Which studios could Netflix, Apple or Amazon buy?

The agreement of Amazon for the acquisition of Metro (MGM) has just confirmed a trend of concentration that is occurring throughout the audiovisual industry within the framework of the streaming wars.

The purchase, for an amount of 8,500 million dollars, still has to be approved by the regulators, but de facto it will bring Amazon and Prime Video sagas as popular as James Bond or Rocky Balboa. It was the first major acquisition of a technology company to a film studio, but the current context, with streaming increasingly thriving, and doubts about how the sector will turn out after the pandemic in terms of consumer trends, makes it increasingly more analysts believe that this may just be the beginning.

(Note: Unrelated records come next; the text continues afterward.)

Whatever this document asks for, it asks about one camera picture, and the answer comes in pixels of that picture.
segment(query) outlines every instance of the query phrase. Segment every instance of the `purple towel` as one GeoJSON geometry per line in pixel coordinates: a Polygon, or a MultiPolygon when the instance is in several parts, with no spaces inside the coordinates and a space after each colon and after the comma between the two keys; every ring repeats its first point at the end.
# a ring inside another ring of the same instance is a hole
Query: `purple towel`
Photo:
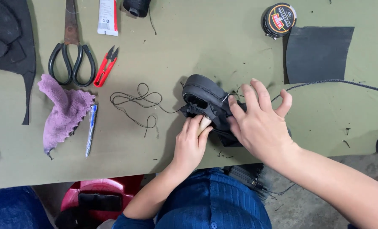
{"type": "Polygon", "coordinates": [[[86,116],[95,96],[82,90],[65,90],[48,74],[42,75],[38,86],[55,104],[43,130],[43,151],[50,157],[49,152],[64,142],[86,116]]]}

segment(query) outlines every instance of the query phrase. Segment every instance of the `rusty scissors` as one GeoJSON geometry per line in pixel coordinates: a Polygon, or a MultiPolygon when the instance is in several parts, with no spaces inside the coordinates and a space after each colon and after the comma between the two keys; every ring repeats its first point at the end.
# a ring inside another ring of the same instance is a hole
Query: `rusty scissors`
{"type": "Polygon", "coordinates": [[[96,75],[96,64],[94,62],[93,56],[90,53],[89,48],[86,44],[81,45],[79,40],[79,27],[77,25],[77,19],[76,19],[76,7],[74,4],[74,0],[66,0],[66,15],[65,15],[65,23],[64,23],[64,43],[58,43],[53,50],[52,54],[49,58],[48,63],[48,71],[49,74],[60,84],[60,85],[68,85],[72,81],[74,84],[80,87],[86,87],[89,86],[96,75]],[[67,54],[67,45],[69,44],[75,44],[77,45],[78,54],[76,62],[74,63],[74,67],[72,69],[72,66],[70,64],[69,56],[67,54]],[[56,79],[55,74],[53,72],[53,64],[57,57],[57,54],[59,51],[62,50],[62,55],[64,59],[64,63],[67,68],[68,78],[65,82],[60,82],[56,79]],[[81,65],[81,61],[83,59],[83,50],[87,55],[87,58],[90,61],[91,66],[91,75],[90,79],[87,83],[82,84],[77,80],[77,73],[79,72],[79,68],[81,65]]]}

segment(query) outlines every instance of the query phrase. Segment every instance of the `red thread snipper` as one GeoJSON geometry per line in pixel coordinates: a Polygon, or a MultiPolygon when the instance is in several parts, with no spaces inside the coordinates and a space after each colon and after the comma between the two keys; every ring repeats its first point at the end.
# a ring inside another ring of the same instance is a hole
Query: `red thread snipper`
{"type": "Polygon", "coordinates": [[[97,72],[97,76],[94,79],[93,84],[94,84],[94,86],[96,86],[98,88],[100,88],[104,84],[105,79],[107,78],[108,74],[110,74],[110,71],[111,71],[111,69],[114,66],[114,63],[117,60],[117,55],[118,55],[118,49],[119,48],[117,48],[115,50],[115,52],[113,53],[114,47],[115,47],[115,45],[108,51],[108,53],[105,54],[104,60],[103,60],[103,62],[100,65],[99,71],[97,72]],[[105,66],[108,63],[108,60],[111,60],[111,62],[108,65],[108,67],[104,70],[105,66]]]}

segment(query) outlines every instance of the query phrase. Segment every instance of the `phone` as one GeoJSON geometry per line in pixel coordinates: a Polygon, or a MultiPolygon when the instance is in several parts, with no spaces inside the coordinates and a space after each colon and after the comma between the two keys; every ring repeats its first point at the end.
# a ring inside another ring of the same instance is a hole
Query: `phone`
{"type": "Polygon", "coordinates": [[[79,193],[79,207],[97,211],[121,211],[123,200],[119,195],[79,193]]]}

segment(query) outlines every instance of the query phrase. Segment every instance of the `shirt button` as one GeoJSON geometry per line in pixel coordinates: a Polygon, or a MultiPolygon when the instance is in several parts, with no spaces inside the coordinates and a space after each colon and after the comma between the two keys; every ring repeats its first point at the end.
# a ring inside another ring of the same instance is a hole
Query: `shirt button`
{"type": "Polygon", "coordinates": [[[217,228],[217,223],[215,221],[213,221],[210,226],[213,228],[213,229],[216,229],[217,228]]]}

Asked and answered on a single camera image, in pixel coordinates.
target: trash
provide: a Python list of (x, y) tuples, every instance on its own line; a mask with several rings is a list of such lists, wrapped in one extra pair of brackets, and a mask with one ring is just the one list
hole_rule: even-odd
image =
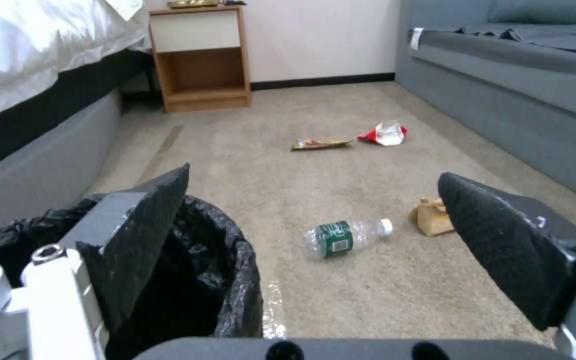
[(377, 239), (393, 233), (393, 223), (384, 218), (379, 221), (338, 221), (307, 230), (306, 247), (319, 258), (366, 248)]
[(433, 201), (421, 198), (419, 205), (410, 212), (410, 221), (426, 237), (435, 237), (436, 235), (455, 231), (450, 217), (446, 214), (446, 207), (441, 198)]
[(286, 339), (284, 325), (284, 299), (279, 280), (270, 280), (263, 292), (263, 337), (265, 339)]
[(319, 141), (315, 139), (297, 139), (297, 141), (292, 144), (292, 151), (345, 148), (352, 142), (352, 140)]
[(408, 129), (397, 121), (384, 121), (367, 134), (357, 136), (357, 139), (382, 146), (394, 146), (402, 144), (407, 133)]

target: bolt
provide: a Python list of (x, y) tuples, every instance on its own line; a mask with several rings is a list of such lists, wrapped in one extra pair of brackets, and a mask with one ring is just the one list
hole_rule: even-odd
[(52, 260), (66, 256), (66, 249), (60, 244), (47, 244), (36, 249), (30, 256), (35, 265), (41, 265)]

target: nightstand
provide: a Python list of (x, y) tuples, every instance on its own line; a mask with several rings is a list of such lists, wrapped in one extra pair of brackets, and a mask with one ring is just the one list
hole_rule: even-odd
[(151, 11), (150, 37), (167, 112), (250, 106), (242, 6)]

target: plastic water bottle
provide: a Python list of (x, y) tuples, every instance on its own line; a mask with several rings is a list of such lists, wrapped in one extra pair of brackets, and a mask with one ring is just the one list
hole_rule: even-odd
[(306, 246), (320, 258), (366, 248), (377, 239), (393, 233), (390, 219), (378, 221), (338, 221), (307, 230), (304, 233)]

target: green bottle label
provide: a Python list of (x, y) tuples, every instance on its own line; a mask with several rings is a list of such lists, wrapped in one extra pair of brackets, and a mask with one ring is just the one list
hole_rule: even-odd
[(347, 221), (317, 226), (317, 235), (326, 247), (324, 254), (326, 258), (334, 254), (347, 253), (353, 248), (353, 233)]

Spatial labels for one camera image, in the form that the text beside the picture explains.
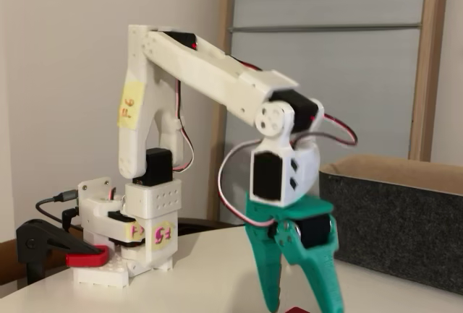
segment yellow sticky note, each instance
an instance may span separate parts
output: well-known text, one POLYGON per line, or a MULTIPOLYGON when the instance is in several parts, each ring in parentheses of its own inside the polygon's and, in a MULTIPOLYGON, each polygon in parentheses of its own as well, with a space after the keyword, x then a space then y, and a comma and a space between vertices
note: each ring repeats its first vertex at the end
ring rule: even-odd
POLYGON ((145 238, 145 229, 137 221, 126 223, 125 236, 131 242, 140 242, 145 238))
POLYGON ((131 130, 137 128, 144 93, 145 85, 140 81, 129 80, 125 82, 119 106, 119 115, 117 117, 118 127, 125 127, 131 130))
POLYGON ((170 243, 173 237, 175 225, 168 221, 161 221, 151 229, 153 243, 151 245, 153 250, 163 249, 170 243))

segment red clamp pad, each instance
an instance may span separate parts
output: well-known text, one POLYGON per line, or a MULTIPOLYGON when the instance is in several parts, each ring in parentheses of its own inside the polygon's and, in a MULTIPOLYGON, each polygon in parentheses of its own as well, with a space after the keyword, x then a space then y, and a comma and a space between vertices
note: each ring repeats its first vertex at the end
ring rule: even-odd
POLYGON ((289 311, 286 311, 286 313, 309 313, 309 312, 299 307, 293 307, 289 311))
POLYGON ((66 266, 70 267, 100 267, 109 260, 107 246, 95 246, 101 250, 99 254, 66 254, 66 266))

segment wooden post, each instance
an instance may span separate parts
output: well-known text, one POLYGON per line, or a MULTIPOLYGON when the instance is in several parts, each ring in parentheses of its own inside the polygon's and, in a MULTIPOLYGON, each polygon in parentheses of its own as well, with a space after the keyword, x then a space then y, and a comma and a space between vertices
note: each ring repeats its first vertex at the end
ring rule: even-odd
POLYGON ((441 63, 446 0, 424 0, 418 50, 409 159, 429 161, 441 63))
MULTIPOLYGON (((220 28, 218 44, 225 53, 230 53, 233 24, 234 0, 220 0, 220 28)), ((218 220, 219 199, 217 190, 218 168, 224 158, 226 109, 218 103, 213 105, 211 160, 209 162, 208 219, 218 220)))

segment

I buy you for your story in the cinema; I let myself be bought by your streaming platform

The pandemic has only accelerated a process that was already cooking. Disney’s deal to purchase FOX -which has ended up reinforcing especially Disney Plus- was only the first. A few weeks ago, AT&T – which had acquired Time Warner in 2019 – announced that it was merging the rights of the studio with Discovery. The result, we already know that it will be called Warner Bros. Discovery, with the aim of creating a streaming giant with HBO Max and Discovery +.

Before that, in 2018, Viacom and CBS with Paramount They also joined forces, first resulting in CBS All Access in its commitment to streaming and later being renamed Paramount Plus.

In the end, within a few years, if we look at the most buoyant film studios of yesteryear, many of them heirs of the era of the greats. majors, MGM was the last to resist in this plot of continuous acquisitions. To finish clearing the map: Time Warner is now part of AT&T, Disney acquired 21st Century Fox, Paramount is owned by ViacomCBS and Universal Pictures is controlled by Comcast.